In this post we will feature Tigerwood, Sapucacia Wood, and Jatoba. Our hope is that this will give you a better idea of the best wood for your project, as well as a stronger attachment to the piece, knowing its history, construction, and lifeline.
Tigerwood is an exotic wood species that is best known for its beautiful grain. With its deep reddish/orange background with dark vein stripes, it is a dramatic and durable hardwood.
Tigerwood is known by a variety of names – Brazilian koa, Congowood, African walnut, coubaril, bototo, zorrowood or muiracatiara, to name a few. The wood is dense and heavy, naturally resistant to decay and is perfect for custom furniture work, as it is very durable.Tigerwood has a wide range of coloring and striping. The striping can vary from fine lines to bold strokes and the color can have a large degree of color change from a light orange and tan to a deep reddish-brown.
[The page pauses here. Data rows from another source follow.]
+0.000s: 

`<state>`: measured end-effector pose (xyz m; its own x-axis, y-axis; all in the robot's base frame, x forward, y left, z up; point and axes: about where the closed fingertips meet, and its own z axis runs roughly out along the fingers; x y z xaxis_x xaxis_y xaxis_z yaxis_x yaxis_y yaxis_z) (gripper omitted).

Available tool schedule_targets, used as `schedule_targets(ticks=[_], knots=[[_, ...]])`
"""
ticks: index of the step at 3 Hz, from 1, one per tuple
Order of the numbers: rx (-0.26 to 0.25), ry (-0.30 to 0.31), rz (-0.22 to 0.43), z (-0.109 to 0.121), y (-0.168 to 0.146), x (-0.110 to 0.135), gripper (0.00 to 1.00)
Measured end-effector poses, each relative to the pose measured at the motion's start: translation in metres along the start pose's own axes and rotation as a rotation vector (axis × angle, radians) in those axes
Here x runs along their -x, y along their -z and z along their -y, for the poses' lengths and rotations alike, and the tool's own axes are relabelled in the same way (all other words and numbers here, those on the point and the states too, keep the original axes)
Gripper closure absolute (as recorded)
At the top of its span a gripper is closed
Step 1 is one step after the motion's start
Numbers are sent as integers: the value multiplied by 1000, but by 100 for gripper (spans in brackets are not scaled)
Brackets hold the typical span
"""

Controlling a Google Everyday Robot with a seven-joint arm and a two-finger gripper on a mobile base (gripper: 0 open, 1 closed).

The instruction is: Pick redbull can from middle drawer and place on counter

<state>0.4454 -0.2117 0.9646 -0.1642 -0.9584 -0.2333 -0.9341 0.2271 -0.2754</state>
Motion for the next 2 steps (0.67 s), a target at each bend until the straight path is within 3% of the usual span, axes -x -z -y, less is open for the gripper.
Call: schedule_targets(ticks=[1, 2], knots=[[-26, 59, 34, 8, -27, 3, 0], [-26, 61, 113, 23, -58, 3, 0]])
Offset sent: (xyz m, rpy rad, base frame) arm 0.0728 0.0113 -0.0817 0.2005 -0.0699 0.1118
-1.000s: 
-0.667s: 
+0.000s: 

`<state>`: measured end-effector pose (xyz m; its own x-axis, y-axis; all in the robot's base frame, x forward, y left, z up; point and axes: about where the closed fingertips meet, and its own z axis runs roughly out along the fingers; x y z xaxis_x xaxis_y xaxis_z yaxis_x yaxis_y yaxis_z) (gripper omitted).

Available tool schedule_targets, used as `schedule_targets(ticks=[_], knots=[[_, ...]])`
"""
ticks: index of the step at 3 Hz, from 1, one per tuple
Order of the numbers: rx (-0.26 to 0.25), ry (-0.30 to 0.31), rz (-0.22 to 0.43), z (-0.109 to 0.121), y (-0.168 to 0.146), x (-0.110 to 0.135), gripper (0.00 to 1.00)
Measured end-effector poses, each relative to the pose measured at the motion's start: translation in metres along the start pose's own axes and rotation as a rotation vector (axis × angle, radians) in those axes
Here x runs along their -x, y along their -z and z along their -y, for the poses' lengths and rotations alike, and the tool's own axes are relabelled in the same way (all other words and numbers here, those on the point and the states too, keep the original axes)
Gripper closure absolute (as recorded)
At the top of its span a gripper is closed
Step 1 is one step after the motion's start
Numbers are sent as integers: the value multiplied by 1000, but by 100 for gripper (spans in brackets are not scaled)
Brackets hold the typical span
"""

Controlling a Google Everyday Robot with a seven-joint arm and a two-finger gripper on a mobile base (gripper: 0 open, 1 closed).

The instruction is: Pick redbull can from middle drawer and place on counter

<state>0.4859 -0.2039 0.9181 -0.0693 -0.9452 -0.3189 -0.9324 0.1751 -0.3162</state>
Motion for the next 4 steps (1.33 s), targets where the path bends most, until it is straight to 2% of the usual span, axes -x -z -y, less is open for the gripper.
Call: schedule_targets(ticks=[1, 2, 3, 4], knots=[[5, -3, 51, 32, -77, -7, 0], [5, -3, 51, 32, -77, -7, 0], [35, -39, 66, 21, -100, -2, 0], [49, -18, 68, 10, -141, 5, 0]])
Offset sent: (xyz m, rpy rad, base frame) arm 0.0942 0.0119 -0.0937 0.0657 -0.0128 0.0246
It also has a highly lustrous surface that is considered almost oily in appearance.
Sapucacia wood hails from the Jicaro Tree. The tree itself is striking and unusual. Its ligneous trunk and thin, twisted, branches rise up gracefully during the dry season. In the rainy season, it is covered with stiff little green leaves that shake gently in the wind. Year round it is adorned with gourd like, round or oval, green balls called jícaras, which appear in the least expected places. They are not a fruit, but an excrescence, or a swelling of the tree's woody parts.
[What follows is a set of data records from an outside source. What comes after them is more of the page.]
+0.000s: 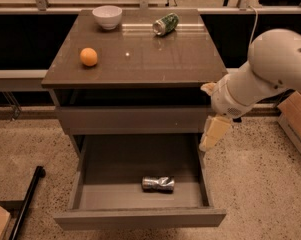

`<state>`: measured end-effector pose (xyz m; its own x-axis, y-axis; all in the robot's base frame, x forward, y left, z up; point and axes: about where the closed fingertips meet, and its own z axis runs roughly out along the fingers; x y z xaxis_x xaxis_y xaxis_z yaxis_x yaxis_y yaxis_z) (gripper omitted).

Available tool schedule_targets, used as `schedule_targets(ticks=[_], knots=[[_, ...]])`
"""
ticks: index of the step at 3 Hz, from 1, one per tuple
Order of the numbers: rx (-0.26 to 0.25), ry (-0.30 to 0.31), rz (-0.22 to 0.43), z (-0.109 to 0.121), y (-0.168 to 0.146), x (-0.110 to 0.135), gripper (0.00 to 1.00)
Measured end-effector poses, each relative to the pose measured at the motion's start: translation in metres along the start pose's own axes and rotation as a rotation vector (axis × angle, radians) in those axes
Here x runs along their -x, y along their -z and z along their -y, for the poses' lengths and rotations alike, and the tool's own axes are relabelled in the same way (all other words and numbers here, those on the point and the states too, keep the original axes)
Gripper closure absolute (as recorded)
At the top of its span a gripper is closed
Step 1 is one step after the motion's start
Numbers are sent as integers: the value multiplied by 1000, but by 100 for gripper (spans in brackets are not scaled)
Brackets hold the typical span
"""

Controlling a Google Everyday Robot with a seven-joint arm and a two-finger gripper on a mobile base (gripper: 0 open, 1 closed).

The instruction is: Pick redbull can from middle drawer and place on counter

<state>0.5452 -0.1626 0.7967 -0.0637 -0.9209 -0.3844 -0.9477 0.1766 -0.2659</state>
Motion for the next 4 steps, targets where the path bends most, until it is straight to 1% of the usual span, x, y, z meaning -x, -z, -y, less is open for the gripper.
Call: schedule_targets(ticks=[1, 2, 3, 4], knots=[[21, 32, 2, -9, -51, 4, 0], [39, 20, 25, -17, -93, -1, 0], [64, 1, 74, -20, -138, -8, 0], [82, -23, 109, -19, -181, -15, 0]])
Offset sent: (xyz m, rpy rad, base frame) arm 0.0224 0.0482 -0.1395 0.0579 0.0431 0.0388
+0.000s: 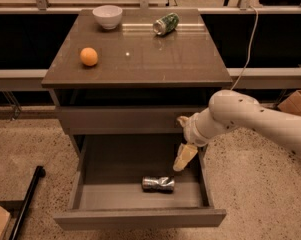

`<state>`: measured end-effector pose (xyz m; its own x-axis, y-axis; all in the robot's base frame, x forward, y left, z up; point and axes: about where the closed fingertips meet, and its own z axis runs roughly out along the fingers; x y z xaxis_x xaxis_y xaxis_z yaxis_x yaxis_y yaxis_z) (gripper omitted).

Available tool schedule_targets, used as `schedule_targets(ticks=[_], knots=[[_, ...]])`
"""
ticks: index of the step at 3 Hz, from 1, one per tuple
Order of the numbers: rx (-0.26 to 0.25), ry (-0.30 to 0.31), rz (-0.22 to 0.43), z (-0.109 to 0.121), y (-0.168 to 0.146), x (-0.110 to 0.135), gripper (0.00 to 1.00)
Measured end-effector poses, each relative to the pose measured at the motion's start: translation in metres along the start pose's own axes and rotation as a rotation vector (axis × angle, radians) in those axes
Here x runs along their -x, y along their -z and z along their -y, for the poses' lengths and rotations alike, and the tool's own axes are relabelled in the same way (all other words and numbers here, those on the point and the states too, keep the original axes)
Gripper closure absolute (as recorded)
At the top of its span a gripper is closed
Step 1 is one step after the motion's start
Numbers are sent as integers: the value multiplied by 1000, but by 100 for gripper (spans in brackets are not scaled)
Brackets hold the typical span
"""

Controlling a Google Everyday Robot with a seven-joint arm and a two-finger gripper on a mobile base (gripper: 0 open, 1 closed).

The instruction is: Pick redbull can from middle drawer and place on counter

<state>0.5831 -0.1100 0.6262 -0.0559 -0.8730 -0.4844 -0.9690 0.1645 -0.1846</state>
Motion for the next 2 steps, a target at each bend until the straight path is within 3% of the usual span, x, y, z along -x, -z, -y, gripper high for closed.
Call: schedule_targets(ticks=[2], knots=[[14, -9, -19, -6, -6, -4, 0]])
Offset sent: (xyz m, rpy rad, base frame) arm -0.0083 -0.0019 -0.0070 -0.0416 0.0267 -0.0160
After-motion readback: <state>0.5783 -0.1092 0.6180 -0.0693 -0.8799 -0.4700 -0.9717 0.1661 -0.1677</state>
The wood is a "yellow to pink" light brown, moderately hard, heavy, and durable. While also remaining flexible and elastic. The wood is often used for cattle yokes, tool handles, wooden wheels, and ribs in boat building, while the gourds are used fruit and water containers, musical instruments, and hand bags. Smaller branches can be made into bent wood that is then used for baskets and hampers, and the trees roots are often used for fences. In some countries, the dried shell of the fruit is used to make bowls and are decorated with paintings or carvings. In Brazil, the fibrous lining of the fruit is sometimes used as a substitute for cigarette paper.
Although it’s widely named “Brazilian Cherry,” mostly among flooring sellers, Jatoba wood bears little relation to the domestic Cherry (Prunus serotina) that is found in the US. Except, perhaps, that its natural color closely matches the common stained color of domestic Cherry, that has been aged or stained reddish-brown.
Jatoba is exceptionally stiff, strong, and hard—representing a great value for woodworkers seeking high-strength lumber.
Jatoba heartwood varies from a light orangish brown to a darker reddish brown, sometimes with contrasting darker grayish brown streaks. The color also tends to darken upon exposure to light. Jatoba sapwood is a light grayish yellow, clearly demarcated from the heartwood.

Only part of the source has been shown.